## ACTIVITY
Starting at the line below holding "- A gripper" and stopping at the line holding "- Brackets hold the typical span", print every line exactly, both ends included, and leave the rest out.

Segment Start: RAW DATA

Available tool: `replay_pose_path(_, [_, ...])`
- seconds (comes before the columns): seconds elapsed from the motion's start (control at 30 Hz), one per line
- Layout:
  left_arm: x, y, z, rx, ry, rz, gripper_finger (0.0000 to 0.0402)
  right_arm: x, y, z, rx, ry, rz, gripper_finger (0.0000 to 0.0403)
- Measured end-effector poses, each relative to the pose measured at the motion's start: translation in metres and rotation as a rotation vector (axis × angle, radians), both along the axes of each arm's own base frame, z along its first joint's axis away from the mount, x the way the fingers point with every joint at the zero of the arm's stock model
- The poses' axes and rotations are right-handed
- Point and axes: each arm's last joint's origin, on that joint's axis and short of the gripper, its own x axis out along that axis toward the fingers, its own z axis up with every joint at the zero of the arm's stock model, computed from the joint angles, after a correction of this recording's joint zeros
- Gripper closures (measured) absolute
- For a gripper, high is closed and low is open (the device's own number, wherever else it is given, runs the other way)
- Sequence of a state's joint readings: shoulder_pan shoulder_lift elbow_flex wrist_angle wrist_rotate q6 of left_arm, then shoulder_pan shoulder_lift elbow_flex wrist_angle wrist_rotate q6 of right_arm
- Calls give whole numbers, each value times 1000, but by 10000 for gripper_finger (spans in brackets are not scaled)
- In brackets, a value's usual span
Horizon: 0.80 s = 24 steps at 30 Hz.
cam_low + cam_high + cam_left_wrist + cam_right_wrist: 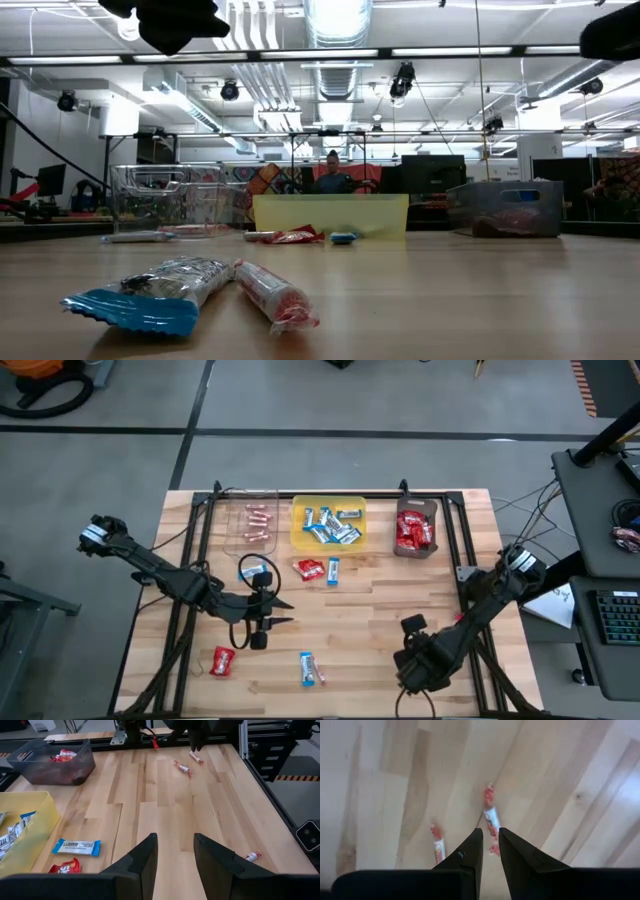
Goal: Sort candy
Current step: Put the orange candy into the transparent bin
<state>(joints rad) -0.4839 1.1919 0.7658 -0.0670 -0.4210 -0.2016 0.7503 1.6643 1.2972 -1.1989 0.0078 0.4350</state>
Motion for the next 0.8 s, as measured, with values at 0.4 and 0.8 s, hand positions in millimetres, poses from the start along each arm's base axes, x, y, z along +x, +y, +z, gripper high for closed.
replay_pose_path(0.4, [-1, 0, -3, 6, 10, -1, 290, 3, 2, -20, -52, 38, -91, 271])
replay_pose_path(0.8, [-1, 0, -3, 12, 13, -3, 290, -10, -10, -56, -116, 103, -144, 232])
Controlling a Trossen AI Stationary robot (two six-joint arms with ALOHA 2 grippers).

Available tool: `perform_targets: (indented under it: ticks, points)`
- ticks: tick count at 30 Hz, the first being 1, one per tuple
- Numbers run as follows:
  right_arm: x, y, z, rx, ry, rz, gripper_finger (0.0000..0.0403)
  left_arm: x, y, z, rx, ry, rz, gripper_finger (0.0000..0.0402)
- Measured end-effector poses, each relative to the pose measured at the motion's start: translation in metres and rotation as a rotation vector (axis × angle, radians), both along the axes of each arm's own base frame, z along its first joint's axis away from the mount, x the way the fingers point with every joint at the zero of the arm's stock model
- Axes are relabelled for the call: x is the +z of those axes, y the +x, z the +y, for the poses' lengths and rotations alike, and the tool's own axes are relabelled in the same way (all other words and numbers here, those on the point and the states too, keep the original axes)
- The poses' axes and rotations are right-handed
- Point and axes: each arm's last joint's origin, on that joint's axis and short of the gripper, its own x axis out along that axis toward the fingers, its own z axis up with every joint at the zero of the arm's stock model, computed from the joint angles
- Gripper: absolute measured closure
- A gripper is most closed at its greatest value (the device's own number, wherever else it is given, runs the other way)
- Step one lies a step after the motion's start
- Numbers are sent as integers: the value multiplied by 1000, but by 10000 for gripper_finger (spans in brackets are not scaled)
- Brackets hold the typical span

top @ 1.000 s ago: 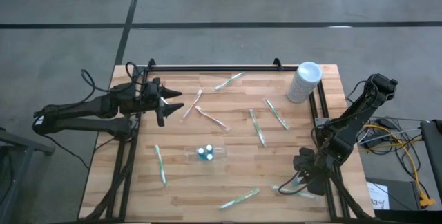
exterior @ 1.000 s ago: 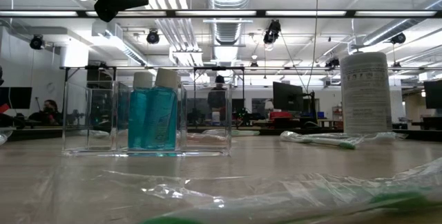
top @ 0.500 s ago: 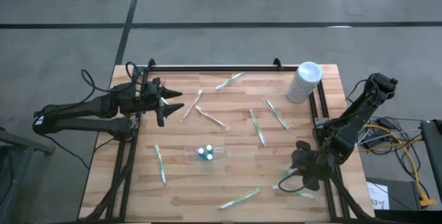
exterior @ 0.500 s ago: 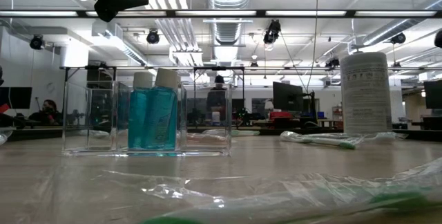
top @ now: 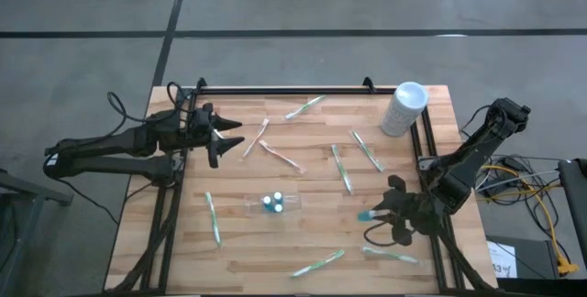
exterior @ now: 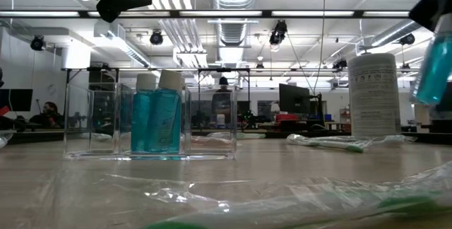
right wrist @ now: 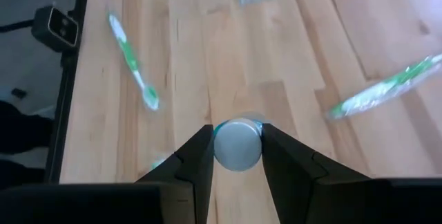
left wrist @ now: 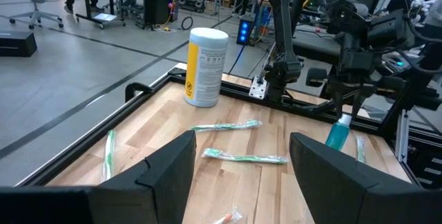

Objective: Pick & Place toothbrushing station
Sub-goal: Put the blue mouthwash into the transparent organizer

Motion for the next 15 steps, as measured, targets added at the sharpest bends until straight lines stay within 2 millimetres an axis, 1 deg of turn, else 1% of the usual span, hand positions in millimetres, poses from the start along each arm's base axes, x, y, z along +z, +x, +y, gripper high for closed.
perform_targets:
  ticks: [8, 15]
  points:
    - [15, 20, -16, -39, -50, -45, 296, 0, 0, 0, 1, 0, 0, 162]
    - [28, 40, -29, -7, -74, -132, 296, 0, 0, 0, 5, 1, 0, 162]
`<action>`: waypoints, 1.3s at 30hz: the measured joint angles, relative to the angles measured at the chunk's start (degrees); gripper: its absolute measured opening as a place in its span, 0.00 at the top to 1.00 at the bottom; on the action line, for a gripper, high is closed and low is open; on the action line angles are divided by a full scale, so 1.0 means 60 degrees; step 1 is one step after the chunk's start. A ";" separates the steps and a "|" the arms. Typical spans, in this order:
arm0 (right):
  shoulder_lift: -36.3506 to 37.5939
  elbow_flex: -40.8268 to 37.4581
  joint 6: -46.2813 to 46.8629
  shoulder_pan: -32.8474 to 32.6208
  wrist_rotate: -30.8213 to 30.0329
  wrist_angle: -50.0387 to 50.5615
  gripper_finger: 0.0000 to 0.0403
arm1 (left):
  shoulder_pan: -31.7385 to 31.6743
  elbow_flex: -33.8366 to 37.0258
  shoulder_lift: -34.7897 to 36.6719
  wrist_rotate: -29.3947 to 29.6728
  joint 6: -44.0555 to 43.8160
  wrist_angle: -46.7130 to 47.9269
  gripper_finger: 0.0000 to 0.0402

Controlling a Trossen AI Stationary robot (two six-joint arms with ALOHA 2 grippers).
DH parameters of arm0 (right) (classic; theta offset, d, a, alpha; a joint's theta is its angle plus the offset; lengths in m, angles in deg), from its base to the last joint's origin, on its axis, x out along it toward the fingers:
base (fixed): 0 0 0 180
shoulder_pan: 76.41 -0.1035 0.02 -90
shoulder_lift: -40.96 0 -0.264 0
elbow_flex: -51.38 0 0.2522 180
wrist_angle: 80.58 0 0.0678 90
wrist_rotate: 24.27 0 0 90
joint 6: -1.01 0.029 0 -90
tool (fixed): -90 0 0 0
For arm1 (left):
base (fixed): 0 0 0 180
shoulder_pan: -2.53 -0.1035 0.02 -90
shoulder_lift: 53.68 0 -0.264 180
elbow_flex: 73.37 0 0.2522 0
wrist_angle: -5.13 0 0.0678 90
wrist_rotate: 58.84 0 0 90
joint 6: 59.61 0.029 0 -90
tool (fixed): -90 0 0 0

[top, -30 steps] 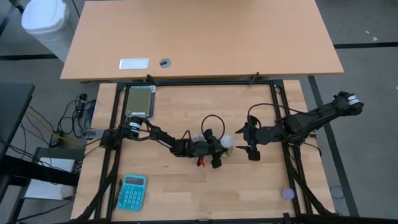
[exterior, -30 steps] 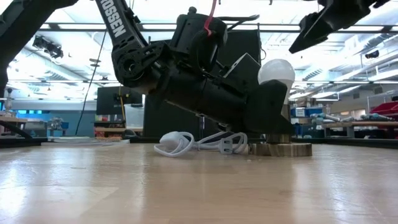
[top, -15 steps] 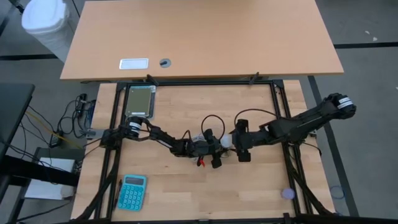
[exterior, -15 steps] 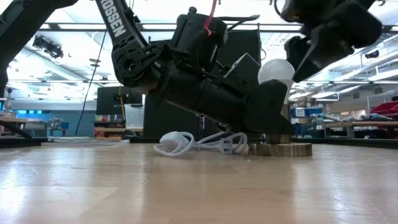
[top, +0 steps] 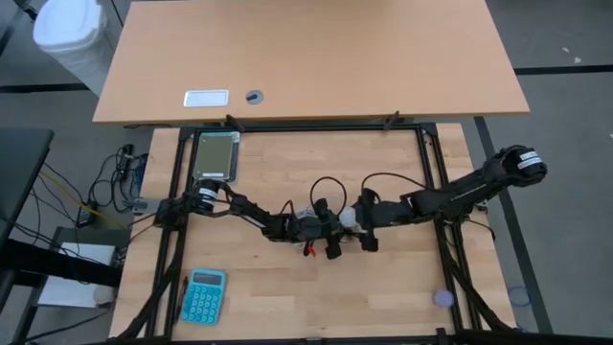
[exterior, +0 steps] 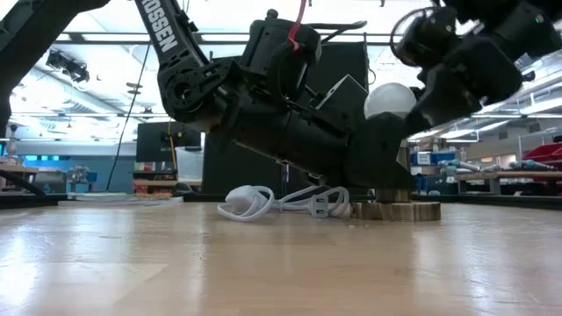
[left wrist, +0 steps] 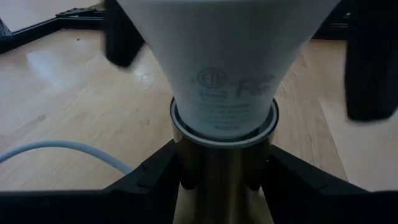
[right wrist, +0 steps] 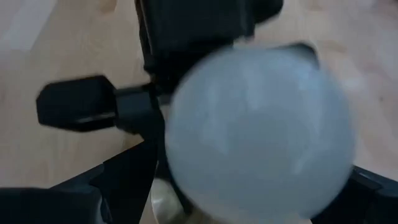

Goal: Screw lightbulb
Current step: Insert the lightbulb into the lamp

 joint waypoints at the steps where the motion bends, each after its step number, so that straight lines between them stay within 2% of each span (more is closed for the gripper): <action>1: 0.0000 -0.0241 0.0104 0.0000 -0.0003 -0.0381 0.14 | 0.0000 0.0000 0.0000 0.0000 0.0000 0.0000 0.52; 9: 0.0000 -0.1913 0.0409 -0.0015 -0.0192 -0.4104 0.14 | 0.0000 0.0000 0.0000 0.0000 0.0000 0.0017 0.52; 14: 0.0004 -0.2408 0.0478 -0.0015 -0.0322 -0.5162 0.21 | 0.0000 0.0000 0.0004 0.0000 -0.0002 0.0040 0.52; 25: -0.0398 -0.2453 0.0141 -0.0018 -0.0313 -0.5963 0.42 | 0.0000 0.0007 0.0004 0.0009 -0.0010 0.0057 0.52; 30: -0.0820 -0.2453 0.0138 -0.0018 -0.0325 -0.6548 0.42 | 0.0001 0.0015 0.0010 0.0064 -0.0022 0.0077 0.52; 39: -0.0896 -0.2453 0.0392 -0.0171 -0.0668 -0.6515 0.43 | 0.0004 0.0015 0.0011 0.0140 -0.0242 0.0142 0.52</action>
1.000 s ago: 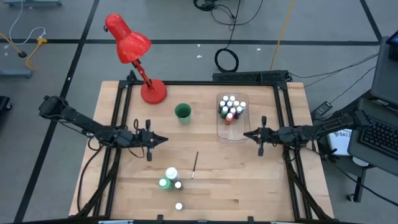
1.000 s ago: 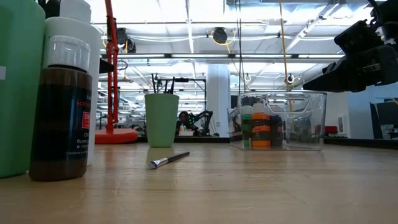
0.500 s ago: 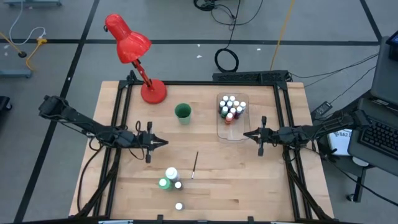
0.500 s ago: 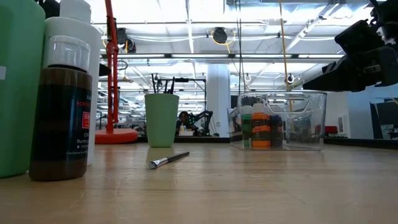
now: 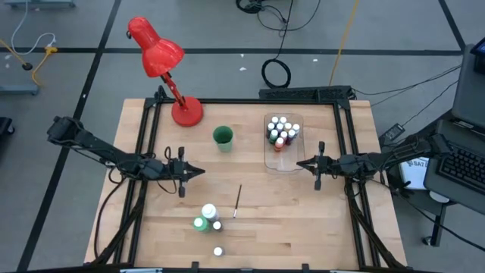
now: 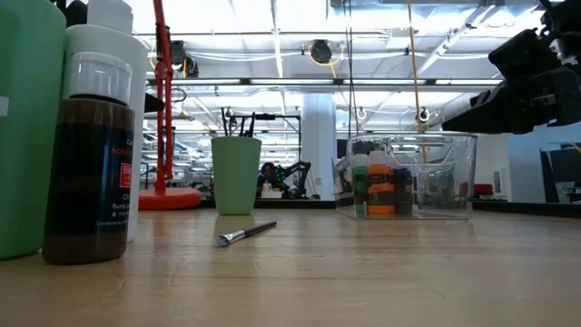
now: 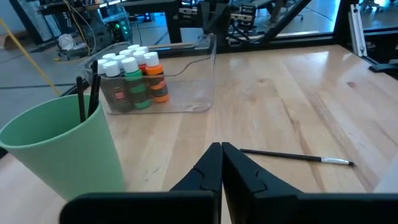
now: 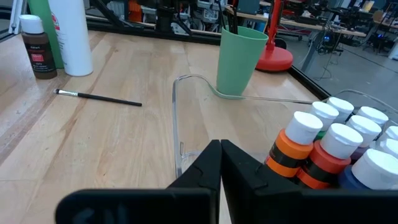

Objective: Pick & Place Paint Supplies
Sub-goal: Put the gray paint bottle into the transparent bin

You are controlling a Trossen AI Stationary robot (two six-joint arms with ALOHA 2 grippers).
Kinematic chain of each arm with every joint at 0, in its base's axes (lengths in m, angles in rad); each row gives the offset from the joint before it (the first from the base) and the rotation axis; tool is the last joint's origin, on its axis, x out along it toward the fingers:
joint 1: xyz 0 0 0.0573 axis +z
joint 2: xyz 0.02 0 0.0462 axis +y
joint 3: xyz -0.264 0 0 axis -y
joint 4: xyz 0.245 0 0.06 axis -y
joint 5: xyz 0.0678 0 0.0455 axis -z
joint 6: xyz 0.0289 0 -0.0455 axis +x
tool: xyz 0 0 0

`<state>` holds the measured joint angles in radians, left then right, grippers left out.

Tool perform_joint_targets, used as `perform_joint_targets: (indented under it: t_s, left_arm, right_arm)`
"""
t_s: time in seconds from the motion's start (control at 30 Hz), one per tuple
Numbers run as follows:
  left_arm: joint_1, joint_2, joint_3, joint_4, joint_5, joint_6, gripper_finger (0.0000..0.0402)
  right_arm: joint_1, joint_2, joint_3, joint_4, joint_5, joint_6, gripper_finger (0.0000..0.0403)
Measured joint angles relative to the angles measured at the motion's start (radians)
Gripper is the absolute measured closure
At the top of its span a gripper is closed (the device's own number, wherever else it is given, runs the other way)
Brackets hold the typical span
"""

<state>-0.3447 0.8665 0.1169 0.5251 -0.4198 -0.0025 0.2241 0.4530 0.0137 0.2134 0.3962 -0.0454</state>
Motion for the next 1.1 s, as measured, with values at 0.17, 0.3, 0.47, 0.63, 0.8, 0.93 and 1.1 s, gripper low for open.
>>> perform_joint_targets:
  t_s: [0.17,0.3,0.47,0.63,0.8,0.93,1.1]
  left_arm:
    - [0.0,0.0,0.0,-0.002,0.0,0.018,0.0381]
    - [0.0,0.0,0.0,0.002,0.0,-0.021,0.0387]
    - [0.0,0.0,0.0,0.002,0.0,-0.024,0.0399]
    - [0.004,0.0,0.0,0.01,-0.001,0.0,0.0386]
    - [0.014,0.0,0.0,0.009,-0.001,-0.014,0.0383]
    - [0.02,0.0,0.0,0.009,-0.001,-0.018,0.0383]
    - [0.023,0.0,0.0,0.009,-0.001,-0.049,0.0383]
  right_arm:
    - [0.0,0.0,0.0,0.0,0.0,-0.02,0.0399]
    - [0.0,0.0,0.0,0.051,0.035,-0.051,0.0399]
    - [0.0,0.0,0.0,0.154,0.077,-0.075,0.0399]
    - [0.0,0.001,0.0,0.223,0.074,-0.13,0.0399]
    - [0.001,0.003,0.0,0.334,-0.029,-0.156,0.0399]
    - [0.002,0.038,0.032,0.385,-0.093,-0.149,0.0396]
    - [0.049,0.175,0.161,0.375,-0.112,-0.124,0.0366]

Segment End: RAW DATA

## EXERCISE OUTPUT
- A gripper is most closed at its greatest value (the device's own number, wherever else it is given, runs the other way)
- Step one lies a step after the motion's start
- Numbers are sent as integers: the value multiplied by 1000, but by 10000 for gripper_finger (spans in brackets are not scaled)
- Brackets hold the typical span

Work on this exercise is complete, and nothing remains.